Brad is the ultimate Beta male. He can not make any decision without someone else making it for him. Since he is the narrative voice (very few events take place without him present), we are mere sightseers to his cowardly actions. Sure, the point of being a Beta is most men are Betas, and I tried reconciling that fact as I was watching this movie.

"Well, most people would do that," I thought. "But I wouldn't" Because I was so invested in his situation in the beginning, because I had felt that same sense of helplessness amid chaos, I felt angry at him during the second part of the film.

Lexi comes back home. She was blocks from the first blast and she is covered in ash. She begs to be let back in. He says no. If he let's her in both him and Alvaro will die. He left her some water outside. What a gentleman.

"When I told you I wanted you to use protection I didn't mean this!"

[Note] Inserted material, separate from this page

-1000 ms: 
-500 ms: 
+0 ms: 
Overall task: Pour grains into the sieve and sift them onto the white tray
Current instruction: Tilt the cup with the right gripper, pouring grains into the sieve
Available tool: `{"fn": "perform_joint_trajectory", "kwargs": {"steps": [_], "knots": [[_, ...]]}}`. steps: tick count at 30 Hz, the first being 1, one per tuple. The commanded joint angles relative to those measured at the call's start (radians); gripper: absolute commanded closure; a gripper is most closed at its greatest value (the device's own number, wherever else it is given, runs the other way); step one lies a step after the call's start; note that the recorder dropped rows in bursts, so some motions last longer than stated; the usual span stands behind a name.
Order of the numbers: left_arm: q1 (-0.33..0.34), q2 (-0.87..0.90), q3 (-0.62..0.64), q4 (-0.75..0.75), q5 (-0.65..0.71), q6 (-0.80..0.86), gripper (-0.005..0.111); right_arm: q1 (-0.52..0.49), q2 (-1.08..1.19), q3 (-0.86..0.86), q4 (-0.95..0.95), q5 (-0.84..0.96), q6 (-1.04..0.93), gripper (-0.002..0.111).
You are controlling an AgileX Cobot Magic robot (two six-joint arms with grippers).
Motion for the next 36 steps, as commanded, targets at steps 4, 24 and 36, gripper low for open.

Brad is finally convinced (after Lexi smashes a window, of course.) to open up part of the house to her. A little boy Brad met along the way named Timmy also makes his way to the house. After a day and a long, cold night, Alvaro decides to risk death to make sure his wife is ok. He leaves. Brad and Lexi spend a lot of time talking though plastic sheets and eventually he gives her more access to the house so she and Timmy can wash off the ash in the shower.

That night, another man, a friend of Lexi's named Rick shows up at the house and tells Lexi there is medical help available. They need to try and get there. Brad hates Rick. "He's a scumbag, you told me that yourself!" he hisses at Lexi. "I'm dying, he's dying, what does it matter?" Lexi and Timmy run off with Rick while Brad simply watches.

That's not the end of the movie, but I think that's enough spoilers to prove my point: Brad is a punk. Letting Alvaro stay is the only decision I would have agreed with, but once his wife shows up and he doesn't immediately tear down the plastic is beyond me. If anything, I would have asked Alvaro to seal himself up in a room so my wife and I could be together without putting him in jeopardy.

The idea of being so cowardly, so Beta, as to let another man run off with your wife into the unknown night . . .a man you know is a "scumbag," is a decision I cannot sympathize with. Who fears death so much that they would let their wife die. Who fears it so much that they would even let a stranger's kid die, or even just a stranger? Once Brad started worrying more about his safety than the safety of others, this movie lost me.

I know that most people are like Brad. I know most people would make those same decisions. But people not like Brad find his actions repulsive. After all the build up in the beginning, once Brad begins to "act" I grew less and less sympathetic.

Argh! This review is making me mad! I just had to get up and pace a bit to calm down. Anyways, the movie is worth checking out. It's an interesting concept with a low budget but an intense feel to it. It has a multicultural cast which is refreshing. You rarely see that in low budget films and ever rarer in movies that take place in Los Angeles. It's a sad movie so it's not something you want to watch on a first date, but ladies, if your boyfriend keeps nodding in agreement with Brad's actions, it might be time to find a new man.


Don't worry, future Mrs. Jason Carpenter. I'll protect you.